ABOUT THIS EXERCISE: Each line in the entries below that holds the word "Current" belongs in the answer.

──────────

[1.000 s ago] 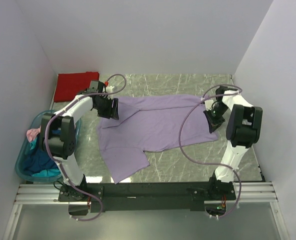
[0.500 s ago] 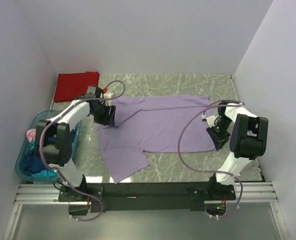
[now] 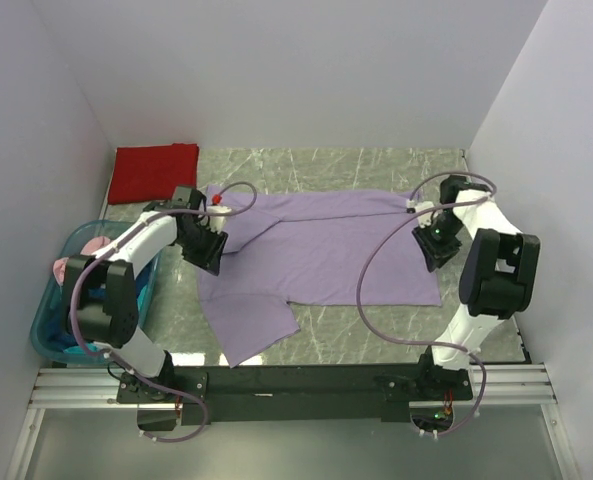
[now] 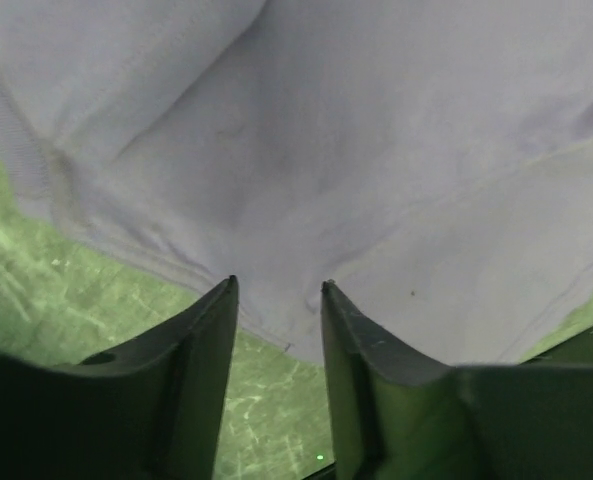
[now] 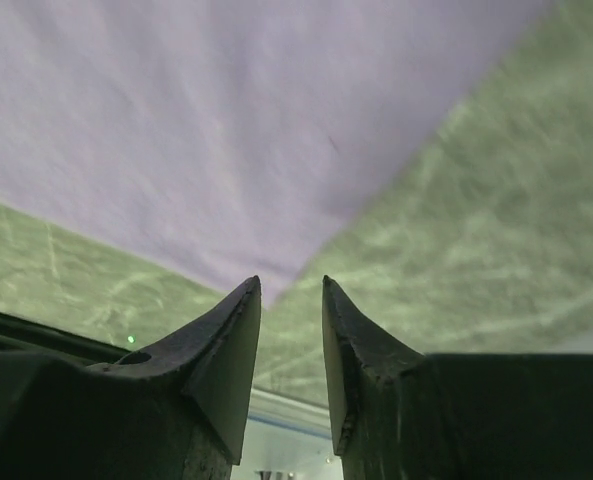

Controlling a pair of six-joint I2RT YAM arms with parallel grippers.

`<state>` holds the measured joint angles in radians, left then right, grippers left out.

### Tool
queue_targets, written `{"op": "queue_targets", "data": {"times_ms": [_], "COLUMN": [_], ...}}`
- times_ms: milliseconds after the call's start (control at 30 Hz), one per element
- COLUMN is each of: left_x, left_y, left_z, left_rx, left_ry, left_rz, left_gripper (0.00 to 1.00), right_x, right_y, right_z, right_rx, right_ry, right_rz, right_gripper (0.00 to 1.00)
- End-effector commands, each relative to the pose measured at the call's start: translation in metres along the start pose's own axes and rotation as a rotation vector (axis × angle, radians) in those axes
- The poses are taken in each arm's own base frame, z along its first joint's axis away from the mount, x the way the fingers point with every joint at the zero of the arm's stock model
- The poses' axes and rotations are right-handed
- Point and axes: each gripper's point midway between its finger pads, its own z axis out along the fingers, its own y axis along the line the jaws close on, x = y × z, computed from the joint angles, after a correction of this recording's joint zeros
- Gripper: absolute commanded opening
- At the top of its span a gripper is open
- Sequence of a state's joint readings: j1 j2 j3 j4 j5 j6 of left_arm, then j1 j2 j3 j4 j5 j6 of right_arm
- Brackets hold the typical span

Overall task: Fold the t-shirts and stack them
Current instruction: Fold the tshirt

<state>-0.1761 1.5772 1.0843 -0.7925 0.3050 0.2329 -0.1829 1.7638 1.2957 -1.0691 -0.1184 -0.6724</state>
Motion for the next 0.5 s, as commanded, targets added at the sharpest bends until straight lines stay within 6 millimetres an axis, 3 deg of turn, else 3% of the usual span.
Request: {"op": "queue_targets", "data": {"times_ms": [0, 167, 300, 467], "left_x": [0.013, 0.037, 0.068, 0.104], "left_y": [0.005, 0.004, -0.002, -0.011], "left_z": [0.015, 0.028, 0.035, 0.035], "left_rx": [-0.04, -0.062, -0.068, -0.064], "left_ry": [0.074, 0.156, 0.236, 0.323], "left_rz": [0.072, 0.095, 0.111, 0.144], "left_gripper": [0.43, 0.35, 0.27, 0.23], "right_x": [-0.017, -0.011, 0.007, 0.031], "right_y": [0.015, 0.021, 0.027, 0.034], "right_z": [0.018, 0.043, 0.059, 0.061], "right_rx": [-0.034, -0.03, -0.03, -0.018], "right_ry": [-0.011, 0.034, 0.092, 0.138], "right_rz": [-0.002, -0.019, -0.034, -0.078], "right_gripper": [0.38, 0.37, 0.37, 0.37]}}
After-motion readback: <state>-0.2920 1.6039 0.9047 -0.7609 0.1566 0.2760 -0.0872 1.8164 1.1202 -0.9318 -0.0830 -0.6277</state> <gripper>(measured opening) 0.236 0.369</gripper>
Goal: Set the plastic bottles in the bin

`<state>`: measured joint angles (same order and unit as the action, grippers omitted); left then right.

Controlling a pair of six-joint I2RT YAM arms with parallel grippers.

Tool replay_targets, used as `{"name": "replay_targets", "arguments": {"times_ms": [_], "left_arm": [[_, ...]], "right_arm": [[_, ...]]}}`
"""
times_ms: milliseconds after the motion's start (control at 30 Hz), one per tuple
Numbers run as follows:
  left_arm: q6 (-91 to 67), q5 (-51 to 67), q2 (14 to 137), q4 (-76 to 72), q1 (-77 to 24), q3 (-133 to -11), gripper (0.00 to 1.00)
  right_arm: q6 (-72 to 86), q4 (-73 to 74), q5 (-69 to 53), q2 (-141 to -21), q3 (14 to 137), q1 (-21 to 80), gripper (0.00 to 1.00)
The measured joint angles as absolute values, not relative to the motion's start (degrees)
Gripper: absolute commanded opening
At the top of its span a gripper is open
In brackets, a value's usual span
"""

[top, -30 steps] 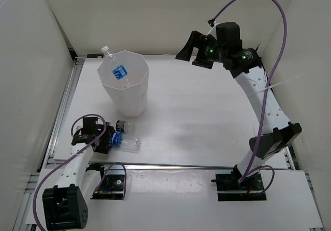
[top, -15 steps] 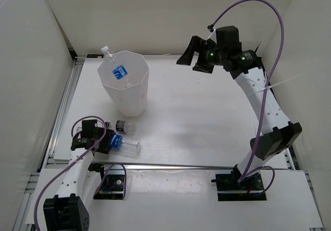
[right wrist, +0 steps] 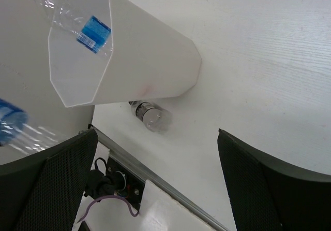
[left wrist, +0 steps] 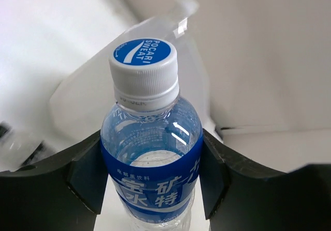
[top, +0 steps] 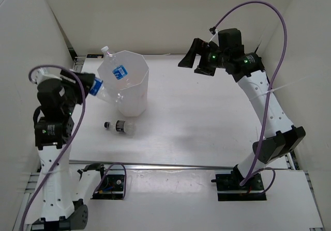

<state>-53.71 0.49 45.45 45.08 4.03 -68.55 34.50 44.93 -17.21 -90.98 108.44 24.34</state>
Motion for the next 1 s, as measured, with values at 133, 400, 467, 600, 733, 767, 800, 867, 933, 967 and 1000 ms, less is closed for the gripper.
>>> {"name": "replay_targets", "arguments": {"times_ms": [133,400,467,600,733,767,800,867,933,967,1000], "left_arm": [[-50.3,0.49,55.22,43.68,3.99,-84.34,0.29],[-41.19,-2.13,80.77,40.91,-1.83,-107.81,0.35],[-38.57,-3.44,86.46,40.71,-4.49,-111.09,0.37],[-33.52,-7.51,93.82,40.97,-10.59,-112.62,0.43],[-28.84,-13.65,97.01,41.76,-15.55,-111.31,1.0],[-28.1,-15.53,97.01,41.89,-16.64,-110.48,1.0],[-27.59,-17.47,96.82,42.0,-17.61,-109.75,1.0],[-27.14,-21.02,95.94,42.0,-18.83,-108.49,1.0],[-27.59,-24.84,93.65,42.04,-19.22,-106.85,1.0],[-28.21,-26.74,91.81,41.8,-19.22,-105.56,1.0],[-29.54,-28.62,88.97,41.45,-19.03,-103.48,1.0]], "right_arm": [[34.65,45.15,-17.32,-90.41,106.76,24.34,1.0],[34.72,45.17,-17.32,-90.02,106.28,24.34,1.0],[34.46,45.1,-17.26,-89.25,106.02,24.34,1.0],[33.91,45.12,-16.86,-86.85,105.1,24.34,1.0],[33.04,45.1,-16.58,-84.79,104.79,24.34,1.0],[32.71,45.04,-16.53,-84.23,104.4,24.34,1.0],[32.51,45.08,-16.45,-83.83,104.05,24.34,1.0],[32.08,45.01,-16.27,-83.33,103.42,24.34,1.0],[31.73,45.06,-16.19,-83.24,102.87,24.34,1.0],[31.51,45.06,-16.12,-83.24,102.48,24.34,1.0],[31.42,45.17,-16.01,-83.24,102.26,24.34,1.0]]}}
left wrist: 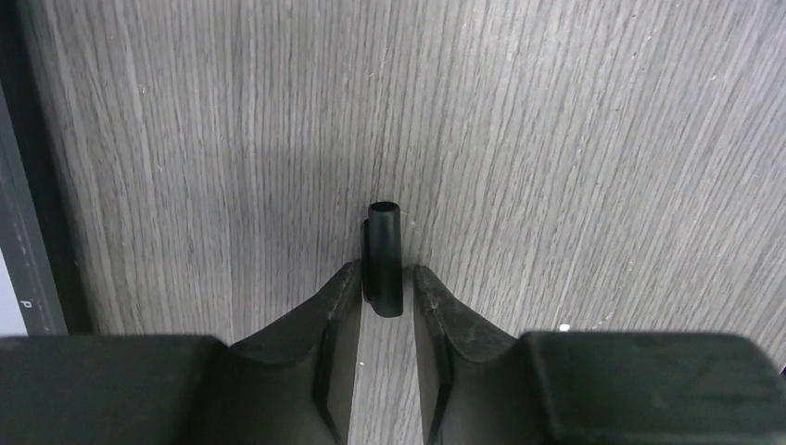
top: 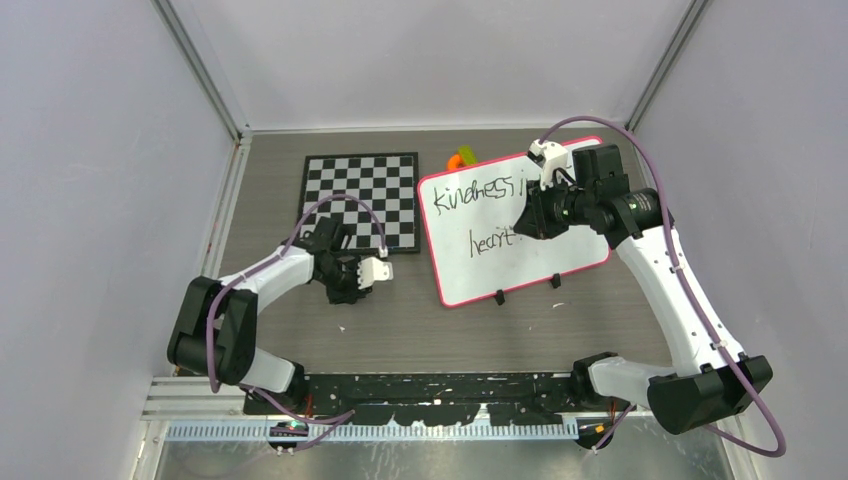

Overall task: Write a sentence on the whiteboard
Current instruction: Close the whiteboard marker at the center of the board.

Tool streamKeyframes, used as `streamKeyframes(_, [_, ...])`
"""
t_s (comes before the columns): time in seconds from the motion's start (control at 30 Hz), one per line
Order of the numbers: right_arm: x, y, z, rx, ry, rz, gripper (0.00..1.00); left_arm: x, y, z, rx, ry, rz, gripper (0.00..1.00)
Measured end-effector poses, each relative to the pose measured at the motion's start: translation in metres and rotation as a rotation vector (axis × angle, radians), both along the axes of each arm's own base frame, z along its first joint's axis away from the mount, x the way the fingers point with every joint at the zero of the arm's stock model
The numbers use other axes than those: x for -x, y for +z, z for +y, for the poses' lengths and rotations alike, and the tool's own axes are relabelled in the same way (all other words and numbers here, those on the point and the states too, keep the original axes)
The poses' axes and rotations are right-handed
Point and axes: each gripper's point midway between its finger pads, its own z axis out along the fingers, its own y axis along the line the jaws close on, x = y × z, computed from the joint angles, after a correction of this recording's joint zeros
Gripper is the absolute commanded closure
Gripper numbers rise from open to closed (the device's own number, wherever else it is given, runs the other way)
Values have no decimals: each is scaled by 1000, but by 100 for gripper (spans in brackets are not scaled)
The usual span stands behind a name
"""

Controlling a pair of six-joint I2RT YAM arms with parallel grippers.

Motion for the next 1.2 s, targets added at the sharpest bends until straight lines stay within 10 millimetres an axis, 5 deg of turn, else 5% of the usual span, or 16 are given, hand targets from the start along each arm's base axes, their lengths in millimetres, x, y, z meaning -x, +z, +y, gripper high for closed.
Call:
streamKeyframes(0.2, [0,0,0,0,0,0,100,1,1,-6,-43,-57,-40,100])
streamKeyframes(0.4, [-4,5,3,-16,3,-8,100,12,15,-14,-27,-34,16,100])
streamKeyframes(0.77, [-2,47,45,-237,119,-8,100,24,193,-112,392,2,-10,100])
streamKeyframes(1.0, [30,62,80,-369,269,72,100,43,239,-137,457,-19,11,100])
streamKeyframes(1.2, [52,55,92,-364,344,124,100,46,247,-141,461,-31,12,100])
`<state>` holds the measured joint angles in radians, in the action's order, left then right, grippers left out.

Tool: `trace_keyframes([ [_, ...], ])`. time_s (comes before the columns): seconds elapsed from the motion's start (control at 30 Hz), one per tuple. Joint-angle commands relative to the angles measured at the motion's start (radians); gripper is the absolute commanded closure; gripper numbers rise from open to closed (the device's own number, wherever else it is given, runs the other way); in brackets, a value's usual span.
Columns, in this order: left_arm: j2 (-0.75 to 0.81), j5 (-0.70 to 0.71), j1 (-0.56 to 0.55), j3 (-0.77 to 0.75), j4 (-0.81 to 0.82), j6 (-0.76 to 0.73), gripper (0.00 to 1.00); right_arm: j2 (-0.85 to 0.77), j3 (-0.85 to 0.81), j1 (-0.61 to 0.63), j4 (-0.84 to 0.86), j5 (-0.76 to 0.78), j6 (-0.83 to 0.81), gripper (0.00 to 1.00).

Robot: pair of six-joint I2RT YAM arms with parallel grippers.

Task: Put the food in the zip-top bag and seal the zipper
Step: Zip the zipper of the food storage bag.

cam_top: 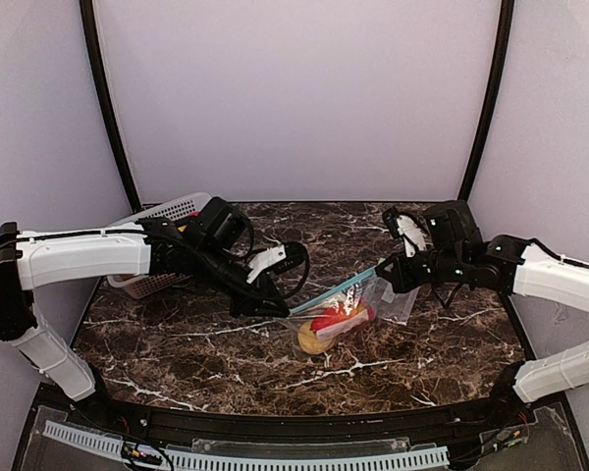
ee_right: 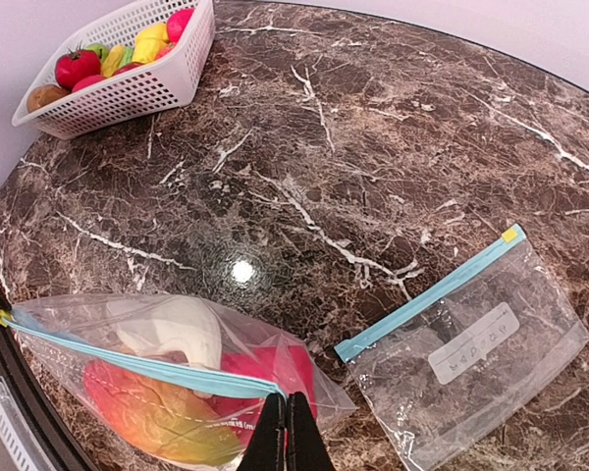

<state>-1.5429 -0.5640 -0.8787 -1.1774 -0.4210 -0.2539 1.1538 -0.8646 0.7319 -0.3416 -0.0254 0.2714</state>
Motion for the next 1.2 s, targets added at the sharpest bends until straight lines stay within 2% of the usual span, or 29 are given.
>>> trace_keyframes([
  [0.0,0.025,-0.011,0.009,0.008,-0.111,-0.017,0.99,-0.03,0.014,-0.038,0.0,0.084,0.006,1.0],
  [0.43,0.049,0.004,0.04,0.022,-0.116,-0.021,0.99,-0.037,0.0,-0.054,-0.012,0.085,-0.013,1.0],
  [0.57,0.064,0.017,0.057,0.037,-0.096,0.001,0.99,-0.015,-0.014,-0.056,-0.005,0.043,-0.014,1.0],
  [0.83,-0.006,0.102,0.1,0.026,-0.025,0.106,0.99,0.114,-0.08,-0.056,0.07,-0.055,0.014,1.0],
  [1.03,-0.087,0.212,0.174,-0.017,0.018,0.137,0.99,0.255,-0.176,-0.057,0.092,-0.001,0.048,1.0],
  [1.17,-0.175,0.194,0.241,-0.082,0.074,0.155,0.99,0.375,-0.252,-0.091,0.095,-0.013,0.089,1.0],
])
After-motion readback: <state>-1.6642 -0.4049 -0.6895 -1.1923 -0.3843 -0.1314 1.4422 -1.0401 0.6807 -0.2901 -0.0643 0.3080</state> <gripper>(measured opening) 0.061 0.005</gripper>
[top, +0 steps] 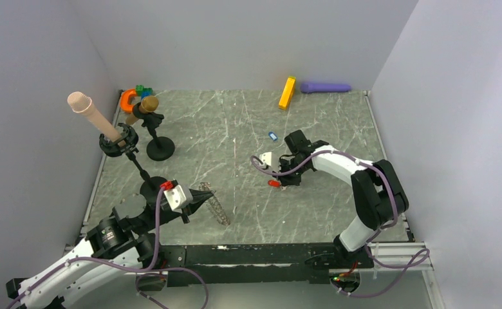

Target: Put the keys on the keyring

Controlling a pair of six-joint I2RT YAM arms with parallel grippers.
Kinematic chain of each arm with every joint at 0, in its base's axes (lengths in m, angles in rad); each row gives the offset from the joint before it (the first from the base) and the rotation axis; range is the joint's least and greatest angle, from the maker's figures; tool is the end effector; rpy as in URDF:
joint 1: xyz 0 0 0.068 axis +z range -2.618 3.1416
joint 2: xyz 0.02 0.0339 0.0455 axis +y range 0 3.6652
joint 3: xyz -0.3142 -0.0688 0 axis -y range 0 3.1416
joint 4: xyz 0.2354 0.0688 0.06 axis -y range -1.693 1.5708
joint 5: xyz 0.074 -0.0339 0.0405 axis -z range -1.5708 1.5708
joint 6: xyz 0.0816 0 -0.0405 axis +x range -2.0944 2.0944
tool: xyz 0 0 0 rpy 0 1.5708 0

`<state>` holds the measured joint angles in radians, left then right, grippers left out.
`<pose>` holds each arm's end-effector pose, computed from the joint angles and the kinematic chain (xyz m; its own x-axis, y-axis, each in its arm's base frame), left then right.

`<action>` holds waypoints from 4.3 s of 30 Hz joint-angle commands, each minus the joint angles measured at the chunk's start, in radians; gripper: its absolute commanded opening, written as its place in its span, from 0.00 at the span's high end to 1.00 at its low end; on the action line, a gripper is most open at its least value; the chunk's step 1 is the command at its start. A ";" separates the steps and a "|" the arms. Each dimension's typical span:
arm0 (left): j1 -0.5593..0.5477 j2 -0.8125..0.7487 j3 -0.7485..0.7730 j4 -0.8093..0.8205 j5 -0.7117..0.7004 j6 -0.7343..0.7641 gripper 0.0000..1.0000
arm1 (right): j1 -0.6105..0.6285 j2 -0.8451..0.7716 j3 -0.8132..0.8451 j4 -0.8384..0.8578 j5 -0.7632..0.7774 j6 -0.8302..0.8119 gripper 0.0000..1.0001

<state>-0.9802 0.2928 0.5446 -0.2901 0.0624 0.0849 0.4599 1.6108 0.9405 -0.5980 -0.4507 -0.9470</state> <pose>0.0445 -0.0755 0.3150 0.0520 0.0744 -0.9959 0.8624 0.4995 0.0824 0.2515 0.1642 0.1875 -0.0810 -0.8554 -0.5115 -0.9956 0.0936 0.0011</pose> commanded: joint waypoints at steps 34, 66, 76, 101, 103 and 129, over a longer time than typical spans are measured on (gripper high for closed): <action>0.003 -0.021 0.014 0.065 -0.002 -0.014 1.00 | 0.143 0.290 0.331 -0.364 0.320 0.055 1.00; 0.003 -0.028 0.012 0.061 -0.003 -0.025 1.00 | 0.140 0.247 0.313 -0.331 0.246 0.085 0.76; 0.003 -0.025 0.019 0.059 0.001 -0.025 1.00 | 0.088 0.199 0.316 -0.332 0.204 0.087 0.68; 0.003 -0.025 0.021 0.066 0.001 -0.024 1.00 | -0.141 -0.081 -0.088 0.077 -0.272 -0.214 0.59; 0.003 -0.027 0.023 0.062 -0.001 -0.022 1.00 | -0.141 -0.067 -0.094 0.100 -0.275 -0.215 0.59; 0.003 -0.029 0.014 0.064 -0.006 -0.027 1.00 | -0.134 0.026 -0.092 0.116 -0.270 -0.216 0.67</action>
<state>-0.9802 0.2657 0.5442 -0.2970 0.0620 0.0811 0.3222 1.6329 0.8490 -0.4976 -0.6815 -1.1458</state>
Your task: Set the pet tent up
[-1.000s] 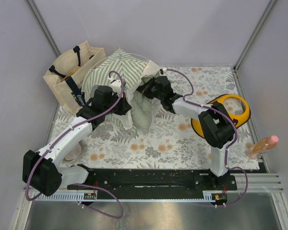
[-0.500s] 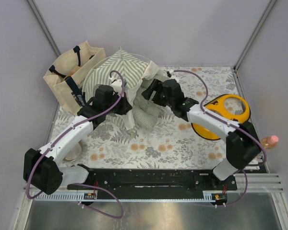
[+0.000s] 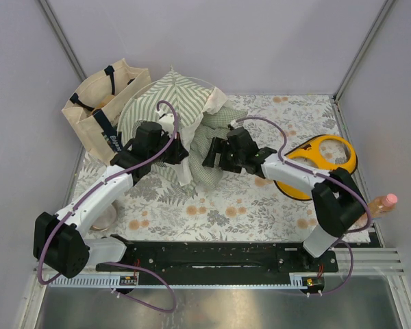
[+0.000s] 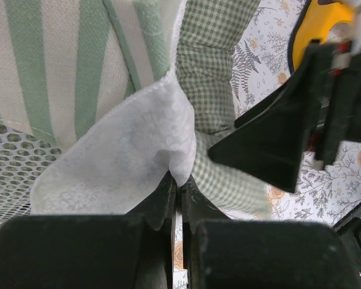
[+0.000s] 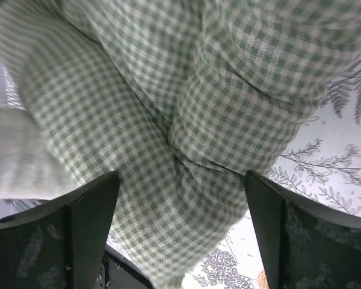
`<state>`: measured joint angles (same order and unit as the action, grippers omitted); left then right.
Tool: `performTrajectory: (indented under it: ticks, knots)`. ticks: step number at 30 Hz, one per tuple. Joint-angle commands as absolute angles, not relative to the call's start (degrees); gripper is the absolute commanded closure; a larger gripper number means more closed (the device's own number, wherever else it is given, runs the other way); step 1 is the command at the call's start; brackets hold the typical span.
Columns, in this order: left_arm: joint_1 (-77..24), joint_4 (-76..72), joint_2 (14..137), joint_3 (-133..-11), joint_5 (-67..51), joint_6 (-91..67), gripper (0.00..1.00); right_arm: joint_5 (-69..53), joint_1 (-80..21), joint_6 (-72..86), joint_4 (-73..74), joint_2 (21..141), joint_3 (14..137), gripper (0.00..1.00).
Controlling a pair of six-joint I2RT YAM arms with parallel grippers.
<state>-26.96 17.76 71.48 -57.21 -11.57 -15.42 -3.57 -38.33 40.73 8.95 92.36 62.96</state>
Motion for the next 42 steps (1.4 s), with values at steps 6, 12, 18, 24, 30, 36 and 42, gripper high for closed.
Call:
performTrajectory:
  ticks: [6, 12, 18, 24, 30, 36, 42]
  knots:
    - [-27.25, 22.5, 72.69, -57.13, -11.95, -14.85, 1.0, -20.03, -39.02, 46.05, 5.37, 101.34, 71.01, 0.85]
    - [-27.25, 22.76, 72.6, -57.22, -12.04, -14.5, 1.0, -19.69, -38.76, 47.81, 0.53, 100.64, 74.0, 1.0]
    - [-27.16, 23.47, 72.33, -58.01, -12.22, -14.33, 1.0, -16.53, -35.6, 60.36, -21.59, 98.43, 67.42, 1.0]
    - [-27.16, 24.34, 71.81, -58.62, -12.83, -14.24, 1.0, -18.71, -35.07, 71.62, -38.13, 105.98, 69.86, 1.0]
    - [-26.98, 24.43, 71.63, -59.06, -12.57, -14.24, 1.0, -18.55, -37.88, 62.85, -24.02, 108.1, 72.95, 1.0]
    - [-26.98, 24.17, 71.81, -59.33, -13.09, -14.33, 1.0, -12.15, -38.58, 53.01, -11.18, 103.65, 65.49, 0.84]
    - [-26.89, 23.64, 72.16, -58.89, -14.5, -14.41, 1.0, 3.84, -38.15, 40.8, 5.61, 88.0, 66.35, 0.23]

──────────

RESPONSE TO THIS EXERCISE:
Current instruction: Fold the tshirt
Current instruction: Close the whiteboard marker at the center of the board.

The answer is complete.